Johnson and Patterson (1993) recognized a new sequence and different interrelationships of some of the following major taxa. They regarded the Stephanoberyciformes as the most primitive acanthopterygian, followed by the Zeiformes and Beryciformes. In addition, they recognized the first two series given here—the Mugilomorpha and Atherinomorpha—the orders Gasterosteiformes and Synbranchiformes, and the family Elassomatidae in an unresolved polychotomy. The resulting taxon, thought to be monophyletic, is termed by them the Smegmamorpha, a term derived from the first letters of the six components (recognizing the Mastacembeloidei as one component) and meaning "cleansing agent" in Greek and Latin. The smegmamorphs are diagnosed primarily by the first epineural originating at the tip of a transverse process on the first vertebra. The Smegmamorpha and Scorpaeniformes and higher taxa compose the Percomorpha of Johnson and Patterson (1993), a considerably different use of the term than recognized herein (for further comment, see under Percomorpha). However, it is important to note that the taxon Acanthopterygii as used here has the same composition as Johnson and Patterson's (1993) Acanthopterygii. Are Smegmamorpha as defined by Johnson and Patterson (1993) monophyletic? Some components probably are, but the molecular studies of Wiley et al. (2000), Roe et al. (2002), Miya et al. (2003), and Chen et al. (2003) failed to support it. The detailed work of Springer and Johnson (2004) should be studied for more information on this group. On page 117 of that publication, V. G. Springer did not believe the group to be monophyletic and broke it into three groups, Gasterosteomorpha, Atherinomorpha, and Mugilomorpha (with the last two groups being closely related but not closely related to the Gasterosteomorpha). Coauthor Johnson disagrees with this conclusion and with Springer's feeling that the name Smegmamorpha is marginally offensive (G. D. Johnson, pers. comm., 2005).

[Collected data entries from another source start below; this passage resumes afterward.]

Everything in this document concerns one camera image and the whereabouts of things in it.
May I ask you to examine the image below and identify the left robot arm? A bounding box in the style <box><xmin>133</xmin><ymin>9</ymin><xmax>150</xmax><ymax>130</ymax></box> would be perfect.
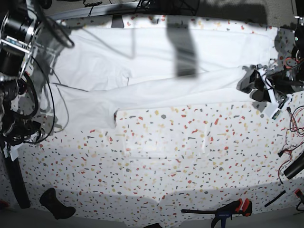
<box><xmin>237</xmin><ymin>16</ymin><xmax>304</xmax><ymax>113</ymax></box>

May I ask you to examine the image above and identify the white T-shirt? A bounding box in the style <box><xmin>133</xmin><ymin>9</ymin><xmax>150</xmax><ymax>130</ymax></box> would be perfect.
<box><xmin>40</xmin><ymin>28</ymin><xmax>272</xmax><ymax>133</ymax></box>

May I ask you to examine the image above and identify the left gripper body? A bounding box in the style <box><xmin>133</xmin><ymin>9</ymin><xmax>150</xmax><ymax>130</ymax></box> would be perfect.
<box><xmin>239</xmin><ymin>65</ymin><xmax>292</xmax><ymax>109</ymax></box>

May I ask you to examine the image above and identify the long black tube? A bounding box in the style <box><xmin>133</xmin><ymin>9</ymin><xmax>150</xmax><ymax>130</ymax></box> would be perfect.
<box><xmin>0</xmin><ymin>141</ymin><xmax>30</xmax><ymax>209</ymax></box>

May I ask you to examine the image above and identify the black cylinder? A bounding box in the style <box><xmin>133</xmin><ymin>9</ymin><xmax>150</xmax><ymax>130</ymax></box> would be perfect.
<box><xmin>284</xmin><ymin>154</ymin><xmax>304</xmax><ymax>180</ymax></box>

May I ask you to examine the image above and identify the small black rod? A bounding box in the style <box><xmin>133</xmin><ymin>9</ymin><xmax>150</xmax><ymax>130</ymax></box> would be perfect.
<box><xmin>264</xmin><ymin>190</ymin><xmax>286</xmax><ymax>208</ymax></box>

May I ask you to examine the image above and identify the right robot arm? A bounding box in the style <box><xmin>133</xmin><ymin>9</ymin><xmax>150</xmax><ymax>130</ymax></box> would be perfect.
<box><xmin>0</xmin><ymin>0</ymin><xmax>74</xmax><ymax>161</ymax></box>

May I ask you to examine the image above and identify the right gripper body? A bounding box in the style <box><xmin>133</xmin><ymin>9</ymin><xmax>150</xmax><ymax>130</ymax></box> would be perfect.
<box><xmin>4</xmin><ymin>121</ymin><xmax>45</xmax><ymax>159</ymax></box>

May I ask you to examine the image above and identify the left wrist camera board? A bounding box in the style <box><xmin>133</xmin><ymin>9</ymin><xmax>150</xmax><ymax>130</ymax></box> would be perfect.
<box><xmin>269</xmin><ymin>108</ymin><xmax>282</xmax><ymax>121</ymax></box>

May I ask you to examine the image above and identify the red black wire bundle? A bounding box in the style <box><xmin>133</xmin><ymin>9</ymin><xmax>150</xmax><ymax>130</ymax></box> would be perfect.
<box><xmin>277</xmin><ymin>107</ymin><xmax>304</xmax><ymax>178</ymax></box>

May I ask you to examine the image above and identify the small orange black clip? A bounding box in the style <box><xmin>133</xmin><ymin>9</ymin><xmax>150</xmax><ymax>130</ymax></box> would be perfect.
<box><xmin>295</xmin><ymin>189</ymin><xmax>302</xmax><ymax>197</ymax></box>

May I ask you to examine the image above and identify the black orange bar clamp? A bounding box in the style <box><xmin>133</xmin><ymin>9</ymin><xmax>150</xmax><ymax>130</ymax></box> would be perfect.
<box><xmin>181</xmin><ymin>199</ymin><xmax>253</xmax><ymax>228</ymax></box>

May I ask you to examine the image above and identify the terrazzo patterned tablecloth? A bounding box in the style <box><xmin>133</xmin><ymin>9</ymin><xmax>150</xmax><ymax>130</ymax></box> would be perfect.
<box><xmin>18</xmin><ymin>15</ymin><xmax>304</xmax><ymax>227</ymax></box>

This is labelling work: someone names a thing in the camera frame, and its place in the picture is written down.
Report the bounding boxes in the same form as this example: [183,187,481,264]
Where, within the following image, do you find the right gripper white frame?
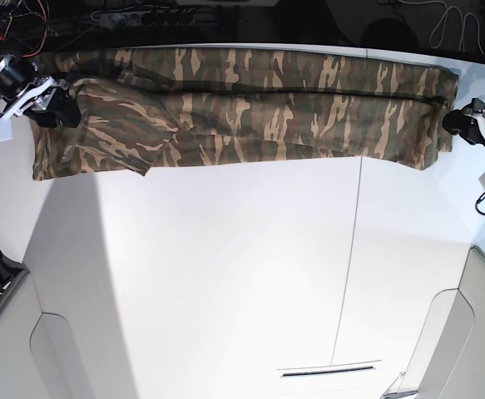
[0,74,82,128]

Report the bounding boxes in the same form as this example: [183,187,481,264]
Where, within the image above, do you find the camouflage T-shirt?
[32,47,459,181]

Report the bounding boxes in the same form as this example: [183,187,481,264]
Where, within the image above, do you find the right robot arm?
[0,1,82,134]

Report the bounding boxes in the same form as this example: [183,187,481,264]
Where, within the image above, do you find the black power strip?
[91,8,195,30]

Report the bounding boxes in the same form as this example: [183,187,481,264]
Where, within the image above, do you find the dark round stool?
[360,18,419,52]

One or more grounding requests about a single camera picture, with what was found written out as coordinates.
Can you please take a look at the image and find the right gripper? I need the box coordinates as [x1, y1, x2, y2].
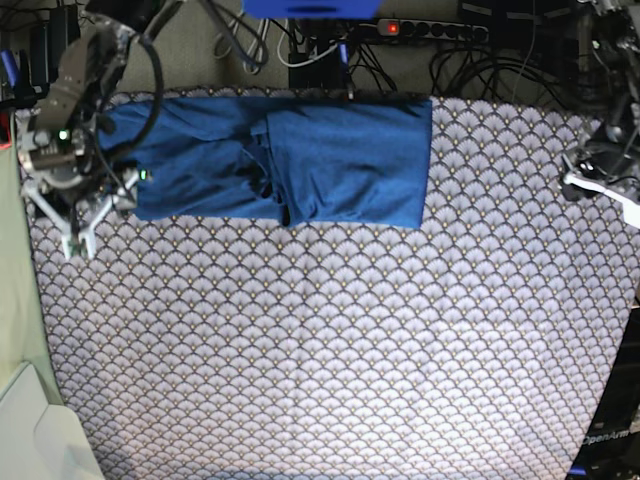
[21, 168, 150, 260]

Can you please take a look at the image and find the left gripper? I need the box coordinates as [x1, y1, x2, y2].
[560, 139, 639, 225]

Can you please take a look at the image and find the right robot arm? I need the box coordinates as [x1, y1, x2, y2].
[16, 1, 182, 259]

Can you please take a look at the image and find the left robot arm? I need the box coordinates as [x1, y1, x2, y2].
[560, 1, 639, 228]

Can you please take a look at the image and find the light green cloth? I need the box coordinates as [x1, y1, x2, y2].
[0, 144, 64, 406]

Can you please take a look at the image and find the fan-patterned tablecloth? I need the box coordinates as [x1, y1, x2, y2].
[29, 98, 639, 479]

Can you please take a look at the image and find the white plastic bin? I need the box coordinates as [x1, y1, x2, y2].
[1, 362, 103, 479]

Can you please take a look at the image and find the black power strip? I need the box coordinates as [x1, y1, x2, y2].
[376, 18, 490, 44]

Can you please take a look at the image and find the black OpenArm case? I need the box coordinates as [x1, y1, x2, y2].
[567, 305, 639, 479]

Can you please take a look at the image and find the blue handled clamp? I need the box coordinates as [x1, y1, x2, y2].
[1, 49, 37, 110]

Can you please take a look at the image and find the white looped cable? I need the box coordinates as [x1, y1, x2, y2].
[214, 14, 281, 76]

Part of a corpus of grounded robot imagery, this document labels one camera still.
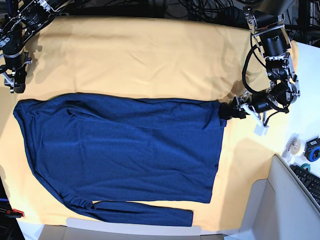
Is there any white cardboard box right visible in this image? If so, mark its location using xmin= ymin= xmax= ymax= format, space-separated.
xmin=237 ymin=154 xmax=320 ymax=240

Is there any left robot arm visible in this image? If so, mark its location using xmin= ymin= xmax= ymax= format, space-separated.
xmin=218 ymin=0 xmax=301 ymax=128

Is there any red clamp bottom left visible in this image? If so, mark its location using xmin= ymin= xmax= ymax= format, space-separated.
xmin=5 ymin=209 xmax=25 ymax=219

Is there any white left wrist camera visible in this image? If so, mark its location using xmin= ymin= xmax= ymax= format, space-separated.
xmin=254 ymin=124 xmax=269 ymax=137

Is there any clear tape roll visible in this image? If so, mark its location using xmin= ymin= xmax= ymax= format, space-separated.
xmin=281 ymin=134 xmax=306 ymax=161

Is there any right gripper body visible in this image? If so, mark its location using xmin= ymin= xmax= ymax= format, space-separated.
xmin=0 ymin=51 xmax=32 ymax=87

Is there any black keyboard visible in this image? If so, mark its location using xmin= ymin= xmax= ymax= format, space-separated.
xmin=289 ymin=164 xmax=320 ymax=212

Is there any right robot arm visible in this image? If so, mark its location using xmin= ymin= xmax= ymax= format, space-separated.
xmin=0 ymin=0 xmax=70 ymax=94

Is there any green tape roll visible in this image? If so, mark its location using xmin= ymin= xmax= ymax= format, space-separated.
xmin=300 ymin=163 xmax=311 ymax=172

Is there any blue tape measure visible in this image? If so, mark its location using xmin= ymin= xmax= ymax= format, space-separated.
xmin=303 ymin=137 xmax=320 ymax=162

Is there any blue long-sleeve shirt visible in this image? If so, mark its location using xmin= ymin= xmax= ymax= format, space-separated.
xmin=13 ymin=93 xmax=226 ymax=227

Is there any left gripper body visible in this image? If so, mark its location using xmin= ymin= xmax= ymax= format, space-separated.
xmin=233 ymin=90 xmax=272 ymax=125

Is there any yellow table cloth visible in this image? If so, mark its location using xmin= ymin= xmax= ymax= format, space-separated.
xmin=0 ymin=16 xmax=290 ymax=232

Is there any black cable bundle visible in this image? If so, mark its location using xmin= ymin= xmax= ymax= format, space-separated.
xmin=149 ymin=0 xmax=251 ymax=28

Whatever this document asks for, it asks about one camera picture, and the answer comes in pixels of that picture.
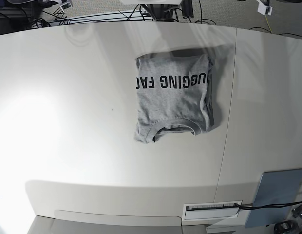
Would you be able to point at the grey T-shirt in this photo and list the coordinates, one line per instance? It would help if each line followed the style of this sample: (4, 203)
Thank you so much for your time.
(174, 95)

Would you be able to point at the robot base stand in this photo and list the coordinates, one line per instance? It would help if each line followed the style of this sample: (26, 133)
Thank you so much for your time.
(164, 12)

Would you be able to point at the blue-grey panel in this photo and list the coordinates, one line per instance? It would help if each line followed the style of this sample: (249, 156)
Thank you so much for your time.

There can be little doubt that, with all the work done since 1994, changes are required in our classification. We know a lot more now. Some of the new, exciting molecular work is being done in the laboratories of Guillaume Lecointre in Paris, France; Masaki Miya in Chiba, Japan; and Mutsumi Nishida in Tokyo, Japan. These workers and their colleagues as well as many others are finding support for new clades that must be taken seriously, especially in those areas where agreement is found when different approaches are taken. However, I faced a dilemma in how to deal with so much conflicting information, and no comprehensive synthesis seemed possible. I therefore have decided to simply refer to some of the areas where we face exciting new understandings while making very few changes from Nelson (1994).There are so many such studies now available that a review here would be impossible. However, it is my hope that within a few years an attempt at a comprehensive classification can be undertaken.
Thirteen orders, 267 families, 2,422 genera, and 14,797 species (24% limited to freshwater).